Kuratierte Erlebnisse sind schlicht und einfach für jede Örtlichkeit wichtig, die Besucher anziehen möchte. In einer 2017 gemeinsam herausgegebenen Studie von MK Illumination und dem GMA Institut wurden folglich auf 43 deutschen und 33 österreichischen Weihnachtsmärkten Besucher befragt.

Dabei stellte sich deutlich heraus, wie wichtig den Menschen festliche Beleuchtung für das Empfinden einer weihnachtlichen Atmosphäre ist. So gaben mehr als zwei Drittel der Befragten an, vor allem wegen dem festlichen Licht die Innenstädte und Weihnachtsmärkte zu besuchen.

 

Eine atmosphärische und außergewöhnliche Lichtinszenierung stellt zwar den wesentlichen Teil eines festlichen Gesamterlebnisses dar, zweifelsohne machen jedoch ein dementsprechendes gastronomisches Angebot, tolle Einkaufsmöglichkeiten oder ein kulturelles Rahmenprogramm den Besuch von Örtlichkeiten zur Weihnachtszeit erst perfekt.

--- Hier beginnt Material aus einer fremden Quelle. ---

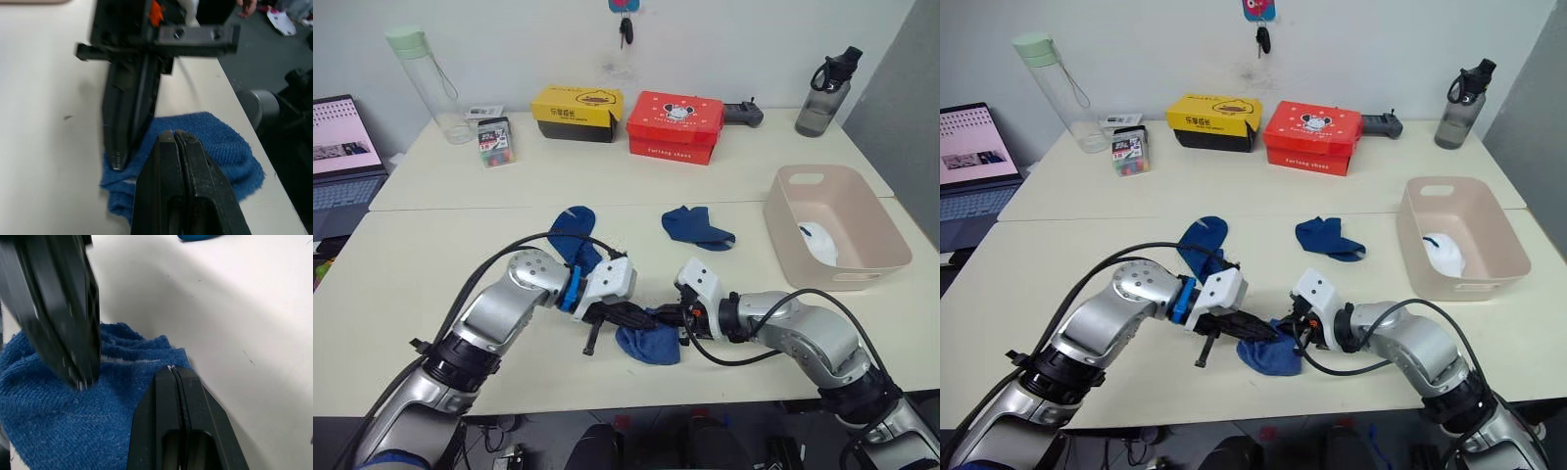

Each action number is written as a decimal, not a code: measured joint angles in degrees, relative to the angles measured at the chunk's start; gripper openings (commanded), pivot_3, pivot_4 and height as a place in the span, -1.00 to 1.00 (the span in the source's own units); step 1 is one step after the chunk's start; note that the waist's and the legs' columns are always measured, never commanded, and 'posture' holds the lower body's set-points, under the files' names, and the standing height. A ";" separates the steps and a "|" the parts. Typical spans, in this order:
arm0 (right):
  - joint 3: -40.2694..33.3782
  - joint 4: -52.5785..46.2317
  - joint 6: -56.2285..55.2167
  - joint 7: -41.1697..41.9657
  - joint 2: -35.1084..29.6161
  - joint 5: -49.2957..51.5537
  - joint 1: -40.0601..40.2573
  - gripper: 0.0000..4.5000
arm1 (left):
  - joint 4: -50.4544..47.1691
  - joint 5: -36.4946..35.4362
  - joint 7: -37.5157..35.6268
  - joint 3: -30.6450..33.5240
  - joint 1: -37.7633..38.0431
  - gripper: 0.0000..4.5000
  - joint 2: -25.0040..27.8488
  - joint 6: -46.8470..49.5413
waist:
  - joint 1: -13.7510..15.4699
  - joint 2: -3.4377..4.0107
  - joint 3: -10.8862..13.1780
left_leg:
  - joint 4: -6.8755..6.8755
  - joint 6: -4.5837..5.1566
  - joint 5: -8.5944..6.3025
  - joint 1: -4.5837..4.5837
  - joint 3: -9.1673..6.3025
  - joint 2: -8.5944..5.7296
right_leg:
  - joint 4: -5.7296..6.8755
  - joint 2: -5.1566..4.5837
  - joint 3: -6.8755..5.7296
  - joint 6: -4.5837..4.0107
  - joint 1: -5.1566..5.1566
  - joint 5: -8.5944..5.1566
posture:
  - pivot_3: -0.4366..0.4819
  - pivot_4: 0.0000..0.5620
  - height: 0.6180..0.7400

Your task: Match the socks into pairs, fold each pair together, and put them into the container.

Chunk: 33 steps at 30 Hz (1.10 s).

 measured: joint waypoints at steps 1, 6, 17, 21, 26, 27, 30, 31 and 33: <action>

Georg Öhler: „Ich finde außergewöhnlich ein wunderbares Wort und es sagt eigentlich schon wie es geht. Nämlich nicht nach gewöhnlichen Antworten zu suchen, sondern offen zu sein für Neues und Andersartiges.“

Im Anschluss an die Vorträge ging es schließlich gemeinsam zu den Nordischen Ski-Weltmeisterschaften und der Skisprung Qualifikation der Herren. Zur Blauen Stunde spazierten wir dann durch die WM-Zone vorbei an den Lichtdesigns. Ein besonderes Highlight war die 3D-Lichtskulptur in Form eines Skispringers, der über der Fußgängerzone hängt.

Zur Feier des sportlichen Großereignisses wurde zudem ein Langläufer und ein leuchtender „Seefeld“ Schriftzug produziert. In einem kleinen italienischen Restaurant ließen wir dann den Praxistag gemütlich ausklingen.